Function to Converting CamelCase to SnakeCase

Hi Everyone.

For the Ebay Car Sales Exploration, I’m trying to figure out an efficient way to clean the Column names. The solution provided as well as a similar query on the community showed a manual approach to doing so.

I was wondering if there’s more efficient ways to do so. Here’s how I’m approaching it (not all of it working code). I also used StackOverflow

My Code:

**Code for conversion to snakecase

import re
def camel_to_snake(name):
  name = re.sub('(.)([A-Z][a-z]+)', r'\1_\2', name)
  return re.sub('([a-z0-9])([A-Z])', r'\1_\2', name).lower()

snake_columns = []

for i in range(len(new_columns)):
    snake_columns.append(camel_to_snake(new_columns[i]))
    print(snake_columns[i])

That section worked perfect for me. For the other section of the exercise to rename some of the columns like:
yearOfRegistration to registration_year

Is there a way you could do something like below. I.e. Replace specific values in a list with different values?

new_columns[["A", "B"]] = new_columns.str.replace(["Y", "Z"])

@reeftim

I do not know if this fits your purpose, but I did something like this:

def edit_columns(col):
    column = col.lower()
    
    if column == 'monthofregistration' or column == 'yearofregistration':
        column = column.replace('of', ' ')
        column = column.split()
        column = column[1] + '_' + column[0]
    elif column == 'notrepaireddamage':
        column = column.replace('not', 'un')
        column = column.replace('dd', 'd_d')
    elif column == 'datecreated':
        column = column.replace('date', 'ad_')
    else:
        mm = []
        for a in col:
            if a == a.upper():
                a = a.lower()
                mm.append('_'+a)
            else:
                mm.append(a)
            column = ''.join(mm)       
    return column   

print(edit_columns('dateCreated')); 
print(edit_columns('notRepairedDamage'))
print(edit_columns('monthOfRegistration'))
print(edit_columns('yearOfRegistration'))
print(edit_columns('offerType'))

Output:
ad_created
unrepaired_damage
registration_month
registration_year
offer_type
1 Like

Hi,

I tried something similar like that. Appreciate the help. Just wondering if there’s a more efficient way to do it.

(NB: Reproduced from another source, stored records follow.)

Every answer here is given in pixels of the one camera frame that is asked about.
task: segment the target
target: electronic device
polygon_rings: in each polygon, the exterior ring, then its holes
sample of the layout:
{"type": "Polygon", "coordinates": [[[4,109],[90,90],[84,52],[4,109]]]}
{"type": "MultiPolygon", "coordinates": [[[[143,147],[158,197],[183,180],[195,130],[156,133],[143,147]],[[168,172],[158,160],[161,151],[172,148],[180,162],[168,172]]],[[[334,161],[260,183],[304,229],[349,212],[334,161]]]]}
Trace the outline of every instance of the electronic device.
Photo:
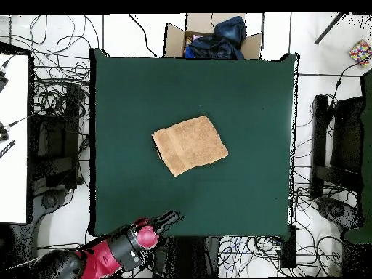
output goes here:
{"type": "Polygon", "coordinates": [[[3,150],[0,151],[0,158],[5,155],[6,152],[8,152],[12,146],[15,145],[15,141],[12,140],[3,150]]]}
{"type": "Polygon", "coordinates": [[[5,77],[5,73],[0,70],[0,92],[5,88],[8,83],[7,77],[5,77]]]}
{"type": "Polygon", "coordinates": [[[3,125],[2,122],[0,122],[0,143],[6,141],[9,139],[8,135],[8,130],[7,128],[3,125]]]}

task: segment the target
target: green table
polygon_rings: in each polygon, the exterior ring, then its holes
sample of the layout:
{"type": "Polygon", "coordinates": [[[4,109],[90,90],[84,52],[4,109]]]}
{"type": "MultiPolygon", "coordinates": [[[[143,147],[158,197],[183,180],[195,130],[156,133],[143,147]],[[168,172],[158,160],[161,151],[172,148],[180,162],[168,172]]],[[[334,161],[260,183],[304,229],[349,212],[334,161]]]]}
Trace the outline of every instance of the green table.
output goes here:
{"type": "Polygon", "coordinates": [[[296,55],[281,61],[109,58],[95,49],[91,61],[95,235],[170,210],[185,217],[170,236],[287,234],[296,55]],[[229,155],[174,177],[151,134],[202,115],[229,155]]]}

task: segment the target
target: folded towel
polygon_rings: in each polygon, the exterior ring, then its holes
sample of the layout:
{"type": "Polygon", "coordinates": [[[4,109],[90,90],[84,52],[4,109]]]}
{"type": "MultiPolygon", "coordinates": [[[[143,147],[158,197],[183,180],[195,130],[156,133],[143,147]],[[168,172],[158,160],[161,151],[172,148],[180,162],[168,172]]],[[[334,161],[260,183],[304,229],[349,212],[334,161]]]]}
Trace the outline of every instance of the folded towel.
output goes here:
{"type": "Polygon", "coordinates": [[[192,118],[153,133],[158,153],[176,177],[196,166],[227,156],[213,124],[206,116],[192,118]]]}

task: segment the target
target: cable
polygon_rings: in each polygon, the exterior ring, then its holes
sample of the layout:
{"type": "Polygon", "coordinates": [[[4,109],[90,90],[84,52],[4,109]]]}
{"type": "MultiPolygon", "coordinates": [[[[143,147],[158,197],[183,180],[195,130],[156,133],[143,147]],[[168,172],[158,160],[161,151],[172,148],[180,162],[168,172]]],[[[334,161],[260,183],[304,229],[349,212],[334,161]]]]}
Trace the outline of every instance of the cable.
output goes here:
{"type": "Polygon", "coordinates": [[[145,29],[132,17],[132,15],[129,14],[129,17],[136,23],[138,24],[138,26],[142,29],[143,31],[143,34],[145,35],[145,44],[146,44],[146,48],[149,52],[151,52],[153,54],[154,57],[158,57],[150,48],[148,48],[148,45],[147,45],[147,36],[146,36],[146,32],[145,32],[145,29]]]}
{"type": "Polygon", "coordinates": [[[3,65],[2,66],[0,66],[0,70],[2,69],[2,68],[6,68],[7,66],[8,66],[8,64],[9,64],[9,61],[13,58],[13,57],[15,57],[16,56],[16,54],[14,54],[14,55],[12,55],[7,61],[5,61],[4,63],[3,63],[3,65]]]}
{"type": "Polygon", "coordinates": [[[212,25],[212,27],[213,27],[213,31],[214,31],[214,25],[213,25],[213,22],[212,22],[213,14],[214,14],[214,13],[212,13],[212,15],[211,15],[211,25],[212,25]]]}

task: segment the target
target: black border
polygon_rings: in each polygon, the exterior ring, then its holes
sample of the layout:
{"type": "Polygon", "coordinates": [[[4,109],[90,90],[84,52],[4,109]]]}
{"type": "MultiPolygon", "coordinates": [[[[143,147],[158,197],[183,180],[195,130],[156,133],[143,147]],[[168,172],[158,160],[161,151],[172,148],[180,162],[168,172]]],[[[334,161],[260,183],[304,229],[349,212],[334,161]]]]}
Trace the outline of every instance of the black border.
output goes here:
{"type": "MultiPolygon", "coordinates": [[[[17,46],[13,46],[7,43],[0,42],[0,54],[9,54],[9,55],[27,55],[28,56],[28,97],[27,97],[27,116],[30,116],[33,112],[34,107],[34,79],[35,79],[35,58],[31,56],[31,51],[23,49],[17,46]]],[[[32,129],[31,129],[31,118],[27,119],[27,193],[26,193],[26,223],[29,224],[32,222],[32,212],[33,212],[33,179],[34,172],[32,168],[32,147],[31,143],[33,141],[32,129]]]]}
{"type": "Polygon", "coordinates": [[[89,53],[90,61],[90,82],[89,82],[89,147],[90,147],[90,205],[89,213],[90,220],[88,224],[88,232],[91,236],[96,236],[94,228],[96,225],[96,57],[95,49],[91,48],[89,53]]]}

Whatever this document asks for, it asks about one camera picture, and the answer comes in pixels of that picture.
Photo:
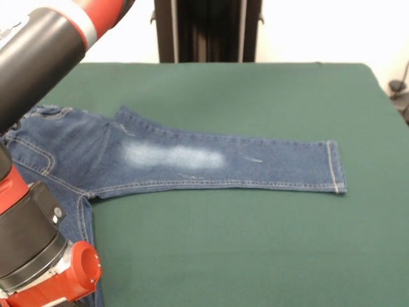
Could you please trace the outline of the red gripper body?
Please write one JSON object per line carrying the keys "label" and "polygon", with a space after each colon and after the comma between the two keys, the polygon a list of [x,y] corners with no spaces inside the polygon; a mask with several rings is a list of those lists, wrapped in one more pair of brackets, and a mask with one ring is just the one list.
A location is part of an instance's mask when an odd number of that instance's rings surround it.
{"label": "red gripper body", "polygon": [[102,265],[96,249],[86,241],[69,242],[57,262],[32,278],[4,290],[5,306],[80,306],[96,291]]}

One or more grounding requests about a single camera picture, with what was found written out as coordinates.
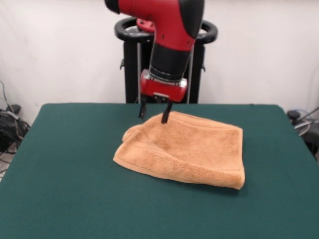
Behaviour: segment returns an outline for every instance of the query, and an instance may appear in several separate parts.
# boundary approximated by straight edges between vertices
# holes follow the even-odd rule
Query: orange towel
[[[185,183],[241,189],[243,130],[239,127],[171,112],[126,131],[114,161],[130,170]]]

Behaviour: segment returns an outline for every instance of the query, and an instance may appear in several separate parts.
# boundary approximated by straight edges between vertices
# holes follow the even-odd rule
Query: table
[[[148,106],[147,116],[165,105]],[[283,110],[174,105],[244,129],[242,190],[184,184],[112,161],[134,104],[44,105],[0,183],[4,239],[318,239],[319,168]]]

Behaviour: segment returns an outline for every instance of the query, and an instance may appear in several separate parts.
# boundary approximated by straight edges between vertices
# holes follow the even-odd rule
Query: red robot arm
[[[155,25],[155,40],[149,70],[141,75],[141,93],[168,98],[163,114],[166,123],[172,102],[180,102],[187,82],[183,75],[201,27],[204,0],[105,0],[113,12],[124,13]],[[142,102],[140,117],[143,117]]]

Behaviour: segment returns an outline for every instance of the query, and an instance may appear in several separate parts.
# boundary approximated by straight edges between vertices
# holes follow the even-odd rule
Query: towel fold
[[[185,183],[241,189],[243,130],[237,126],[171,112],[128,129],[114,161],[130,170]]]

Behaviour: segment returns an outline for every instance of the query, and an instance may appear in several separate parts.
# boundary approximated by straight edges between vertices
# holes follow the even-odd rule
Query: black cable
[[[1,158],[0,158],[0,161],[3,162],[3,163],[11,164],[10,162],[5,161],[5,160],[3,160],[3,159],[1,159]]]
[[[307,117],[311,116],[313,113],[319,111],[319,106],[317,108],[315,108],[313,111],[309,112],[307,115],[305,115],[304,117],[300,118],[299,120],[297,120],[296,123],[301,122],[302,120],[306,119]]]
[[[4,173],[4,172],[6,172],[8,169],[6,168],[6,169],[4,169],[4,170],[2,170],[2,171],[0,171],[0,174],[2,174],[2,173]]]
[[[8,148],[13,143],[16,143],[15,147],[18,149],[29,131],[30,125],[14,114],[12,106],[7,102],[4,83],[1,80],[0,84],[2,85],[4,100],[8,105],[8,109],[11,109],[11,111],[0,110],[0,152],[15,154],[15,152],[8,151]]]

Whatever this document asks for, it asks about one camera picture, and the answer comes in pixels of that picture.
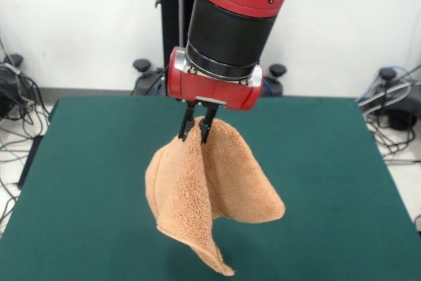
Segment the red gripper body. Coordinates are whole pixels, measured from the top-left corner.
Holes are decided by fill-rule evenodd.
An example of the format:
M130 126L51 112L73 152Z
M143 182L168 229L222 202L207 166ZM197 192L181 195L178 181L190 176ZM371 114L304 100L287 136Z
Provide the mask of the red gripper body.
M244 80L216 79L201 72L188 61L186 50L173 48L168 64L168 95L184 101L208 102L232 110L249 110L260 97L263 73L260 65L254 67Z

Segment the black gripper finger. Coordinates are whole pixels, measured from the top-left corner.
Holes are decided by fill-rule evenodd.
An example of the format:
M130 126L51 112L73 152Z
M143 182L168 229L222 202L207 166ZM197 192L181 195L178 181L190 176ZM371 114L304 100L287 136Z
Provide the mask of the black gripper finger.
M206 113L199 120L199 128L201 131L201 143L204 144L207 142L213 120L218 111L218 105L205 105Z
M186 110L182 119L182 124L178 134L178 138L185 141L188 137L189 131L194 127L194 111L197 105L196 101L186 101Z

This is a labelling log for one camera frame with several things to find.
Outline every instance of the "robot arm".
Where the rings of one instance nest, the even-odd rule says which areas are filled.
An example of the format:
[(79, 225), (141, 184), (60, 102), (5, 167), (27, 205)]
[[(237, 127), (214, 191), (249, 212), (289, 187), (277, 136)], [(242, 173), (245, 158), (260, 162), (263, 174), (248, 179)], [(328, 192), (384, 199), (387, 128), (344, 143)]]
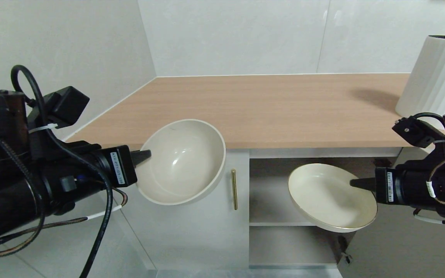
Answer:
[[(27, 77), (35, 100), (21, 92), (17, 74)], [(49, 127), (63, 128), (76, 123), (89, 98), (68, 86), (42, 96), (28, 69), (15, 66), (11, 71), (15, 92), (0, 90), (0, 244), (23, 232), (3, 236), (13, 229), (40, 219), (34, 232), (22, 244), (0, 252), (11, 255), (32, 242), (41, 229), (77, 223), (46, 224), (45, 216), (61, 215), (75, 202), (106, 189), (108, 206), (101, 230), (82, 272), (86, 276), (112, 210), (112, 191), (137, 181), (135, 166), (150, 157), (150, 151), (130, 151), (127, 146), (103, 149), (85, 141), (65, 143)], [(26, 116), (25, 103), (32, 107)]]
[[(392, 129), (415, 147), (426, 148), (434, 143), (435, 149), (423, 160), (409, 160), (395, 169), (377, 167), (375, 178), (360, 178), (350, 185), (371, 190), (378, 203), (407, 205), (419, 211), (436, 211), (445, 218), (445, 135), (419, 117), (434, 117), (445, 127), (445, 115), (419, 113), (396, 121)], [(445, 224), (445, 220), (431, 222)]]

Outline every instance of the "white bowl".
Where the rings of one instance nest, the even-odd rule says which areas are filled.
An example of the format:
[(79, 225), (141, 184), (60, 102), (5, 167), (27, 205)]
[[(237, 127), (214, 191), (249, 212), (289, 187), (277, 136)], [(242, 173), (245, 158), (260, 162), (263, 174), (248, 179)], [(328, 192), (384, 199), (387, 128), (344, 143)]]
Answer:
[(338, 167), (307, 164), (291, 173), (288, 188), (295, 206), (311, 223), (332, 232), (353, 232), (377, 215), (374, 195), (350, 186), (354, 178)]
[(136, 168), (136, 186), (160, 205), (196, 202), (221, 180), (226, 144), (221, 133), (200, 120), (180, 120), (155, 132), (141, 150), (152, 157)]

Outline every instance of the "floor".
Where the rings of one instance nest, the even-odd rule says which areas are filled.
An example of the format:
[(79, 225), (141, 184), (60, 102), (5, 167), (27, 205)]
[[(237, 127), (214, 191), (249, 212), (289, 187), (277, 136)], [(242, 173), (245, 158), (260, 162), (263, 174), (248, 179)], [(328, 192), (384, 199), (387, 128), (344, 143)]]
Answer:
[(155, 271), (149, 278), (342, 278), (336, 268), (332, 269), (249, 269), (213, 271)]

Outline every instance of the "white lamp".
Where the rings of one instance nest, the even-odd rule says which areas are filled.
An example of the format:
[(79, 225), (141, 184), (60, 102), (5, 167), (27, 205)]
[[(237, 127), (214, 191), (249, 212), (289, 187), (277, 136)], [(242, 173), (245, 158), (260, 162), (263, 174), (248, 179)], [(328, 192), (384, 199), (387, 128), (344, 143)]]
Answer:
[[(408, 117), (420, 112), (445, 114), (445, 36), (428, 36), (397, 102), (396, 112)], [(438, 129), (441, 123), (422, 118)]]

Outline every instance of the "barcode label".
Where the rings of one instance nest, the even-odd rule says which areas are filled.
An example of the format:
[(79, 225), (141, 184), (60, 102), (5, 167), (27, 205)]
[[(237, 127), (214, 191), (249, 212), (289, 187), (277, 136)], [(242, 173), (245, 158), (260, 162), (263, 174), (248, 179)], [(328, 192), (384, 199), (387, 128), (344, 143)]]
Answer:
[(113, 161), (114, 172), (116, 174), (116, 178), (118, 179), (118, 184), (124, 185), (125, 178), (123, 177), (123, 173), (121, 172), (121, 164), (120, 164), (120, 160), (118, 158), (118, 153), (112, 152), (111, 160)]
[(394, 202), (394, 185), (392, 184), (391, 172), (387, 172), (387, 197), (390, 202)]

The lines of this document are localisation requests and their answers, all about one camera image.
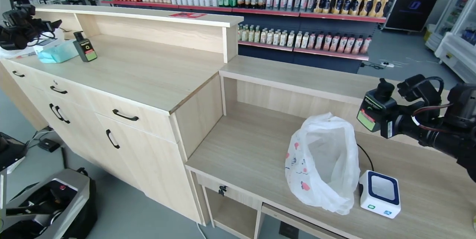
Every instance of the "drawer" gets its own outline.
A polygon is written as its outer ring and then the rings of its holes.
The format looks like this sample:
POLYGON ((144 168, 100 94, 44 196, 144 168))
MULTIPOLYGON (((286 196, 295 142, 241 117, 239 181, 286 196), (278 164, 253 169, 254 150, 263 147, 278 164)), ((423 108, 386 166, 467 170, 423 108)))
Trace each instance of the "drawer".
POLYGON ((85 94, 95 112, 155 134, 166 141, 178 141, 172 131, 169 116, 154 110, 153 107, 92 89, 85 89, 85 94))
POLYGON ((306 222, 305 220, 300 219, 299 217, 295 217, 266 203, 263 203, 261 213, 274 217, 275 219, 279 219, 282 222, 285 222, 291 226, 298 228, 299 230, 312 234, 320 239, 347 239, 346 237, 342 237, 339 234, 335 234, 310 222, 306 222))
POLYGON ((91 107, 81 85, 41 71, 35 71, 35 76, 39 87, 47 94, 84 107, 91 107))
POLYGON ((13 77, 15 82, 17 82, 20 87, 22 87, 22 84, 33 85, 36 87, 38 86, 32 68, 14 61, 10 61, 9 59, 2 59, 1 62, 7 72, 13 77))
POLYGON ((261 208, 262 202, 260 200, 252 198, 240 191, 234 190, 233 188, 226 186, 226 184, 218 183, 199 174, 196 175, 197 181, 200 185, 205 186, 215 192, 218 192, 220 187, 226 187, 226 191, 223 192, 224 196, 247 205, 255 210, 259 210, 261 208))

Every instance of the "black drawer handle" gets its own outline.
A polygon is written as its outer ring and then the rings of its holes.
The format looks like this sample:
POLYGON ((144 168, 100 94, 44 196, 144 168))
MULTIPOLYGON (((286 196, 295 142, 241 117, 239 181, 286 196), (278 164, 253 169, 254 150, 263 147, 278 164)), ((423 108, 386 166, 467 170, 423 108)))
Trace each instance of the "black drawer handle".
POLYGON ((49 104, 49 108, 51 109, 51 111, 53 112, 53 114, 61 121, 64 121, 63 117, 61 116, 58 116, 56 113, 55 113, 55 110, 53 110, 53 107, 54 105, 52 103, 49 104))
POLYGON ((120 115, 120 114, 119 114, 119 110, 117 110, 117 109, 112 110, 112 113, 115 114, 115 115, 117 115, 117 116, 120 116, 120 117, 122 117, 122 118, 131 120, 131 121, 137 121, 137 120, 139 120, 139 117, 137 117, 137 116, 127 117, 127 116, 124 116, 124 115, 120 115))
POLYGON ((119 144, 114 145, 114 142, 112 142, 110 134, 111 134, 111 130, 110 129, 106 130, 106 136, 109 139, 109 141, 111 142, 112 146, 114 146, 114 148, 116 148, 116 149, 119 149, 120 148, 119 144))
POLYGON ((221 194, 221 196, 225 196, 226 192, 226 186, 220 186, 220 189, 218 190, 218 194, 221 194))
POLYGON ((56 109, 56 112, 58 112, 58 115, 61 117, 61 119, 63 119, 63 121, 64 121, 66 124, 71 123, 69 120, 64 119, 63 116, 60 114, 60 111, 59 111, 60 107, 59 107, 58 105, 55 106, 55 109, 56 109))
POLYGON ((12 73, 17 77, 25 77, 25 75, 20 75, 17 71, 13 71, 12 73))
POLYGON ((54 85, 52 85, 52 86, 49 87, 49 88, 51 88, 51 90, 56 91, 56 92, 61 93, 61 94, 66 94, 66 93, 68 93, 66 90, 63 90, 63 91, 55 90, 55 86, 54 86, 54 85))

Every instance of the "cabinet door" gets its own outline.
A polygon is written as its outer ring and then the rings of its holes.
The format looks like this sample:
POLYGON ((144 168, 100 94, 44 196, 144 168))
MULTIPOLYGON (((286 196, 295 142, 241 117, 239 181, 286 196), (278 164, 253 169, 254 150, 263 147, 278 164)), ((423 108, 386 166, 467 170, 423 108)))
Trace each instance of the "cabinet door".
POLYGON ((127 160, 141 190, 151 199, 201 222, 176 143, 97 114, 110 143, 127 160))

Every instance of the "juice bottle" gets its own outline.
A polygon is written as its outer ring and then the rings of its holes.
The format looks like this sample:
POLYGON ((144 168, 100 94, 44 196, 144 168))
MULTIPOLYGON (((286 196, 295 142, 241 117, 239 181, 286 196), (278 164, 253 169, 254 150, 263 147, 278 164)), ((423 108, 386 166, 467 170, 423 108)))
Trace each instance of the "juice bottle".
POLYGON ((362 11, 359 13, 360 16, 367 16, 370 10, 372 9, 372 0, 364 0, 364 7, 362 11))
POLYGON ((334 7, 332 7, 333 14, 339 14, 340 10, 342 9, 343 0, 335 0, 334 7))
POLYGON ((382 8, 382 0, 374 0, 373 3, 374 3, 374 6, 369 12, 369 17, 375 17, 377 12, 379 12, 380 9, 382 8))
POLYGON ((324 0, 324 6, 322 7, 322 13, 329 13, 330 2, 332 2, 332 0, 324 0))
POLYGON ((360 49, 360 53, 366 54, 369 50, 370 43, 372 42, 372 36, 367 37, 364 41, 364 45, 362 45, 362 49, 360 49))
POLYGON ((314 9, 315 13, 321 13, 322 8, 324 7, 324 3, 326 0, 316 0, 316 8, 314 9))
POLYGON ((360 9, 360 4, 362 0, 352 0, 352 4, 350 5, 349 14, 350 15, 357 15, 360 9))
POLYGON ((316 46, 314 47, 314 49, 317 49, 318 51, 320 51, 323 40, 324 40, 324 32, 320 32, 320 34, 316 38, 316 46))
POLYGON ((312 49, 314 47, 314 42, 316 42, 316 33, 315 32, 313 32, 309 36, 308 49, 312 49))
POLYGON ((388 0, 382 0, 380 7, 376 8, 375 17, 384 17, 384 8, 387 3, 388 3, 388 0))
POLYGON ((345 46, 347 45, 347 34, 344 34, 344 36, 340 39, 339 47, 337 48, 337 52, 344 52, 345 46))
POLYGON ((328 51, 330 48, 330 43, 332 42, 332 34, 328 33, 326 39, 324 40, 324 46, 322 47, 323 51, 328 51))
POLYGON ((352 4, 352 0, 344 0, 344 4, 342 5, 342 10, 340 14, 349 14, 349 10, 352 4))
POLYGON ((335 34, 334 38, 332 39, 332 43, 330 44, 329 51, 336 51, 337 50, 337 45, 339 44, 339 33, 335 34))
POLYGON ((355 42, 354 49, 352 49, 352 54, 358 54, 359 53, 360 47, 362 46, 363 42, 364 42, 364 39, 362 38, 362 36, 359 36, 359 38, 355 42))
POLYGON ((344 53, 347 53, 347 54, 350 53, 350 51, 352 50, 352 46, 354 45, 354 41, 355 41, 354 35, 350 36, 350 38, 347 40, 347 45, 345 46, 344 53))

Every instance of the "red sticker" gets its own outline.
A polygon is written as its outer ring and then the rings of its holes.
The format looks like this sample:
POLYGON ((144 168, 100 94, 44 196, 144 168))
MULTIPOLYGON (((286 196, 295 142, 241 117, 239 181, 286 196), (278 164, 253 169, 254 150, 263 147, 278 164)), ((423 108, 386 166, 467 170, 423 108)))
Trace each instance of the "red sticker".
POLYGON ((202 17, 202 16, 205 16, 205 15, 207 15, 207 14, 204 14, 204 13, 192 13, 192 12, 180 12, 180 13, 176 13, 176 14, 170 15, 170 17, 181 17, 181 18, 191 18, 191 19, 195 19, 195 18, 202 17))

Here’s one response I saw from StackOverflow: https://stackoverflow.com/questions/35450755/replace-values-of-a-pandas-series-from-a-list

Thoughts?

I would say “efficiency” in this context is not that important. Because you are not trying to repeatedly change the column names. You only, mostly, do it once.

So, picking one method that you have a clear idea of, should be fine.

But, of course, nothing wrong with trying different methods out. In this case, using replace and a dictionary should be good enough as well.

The dictionary would save the key, value pairs where the key would be the current name, and the values would be the new column names.

And then you pass the dictionary into replace. I think the stackoverflow post also suggests something similar. I would recommend checking out the documentation for replace as well.

1 Like

Because you are not trying to repeatedly change the column names. You only, mostly, do it once.

Thanks for that explanation. Makes sense from a data analyst point of view. My sysadmin/devops brain wants to reduce any manual work/repetition of tasks.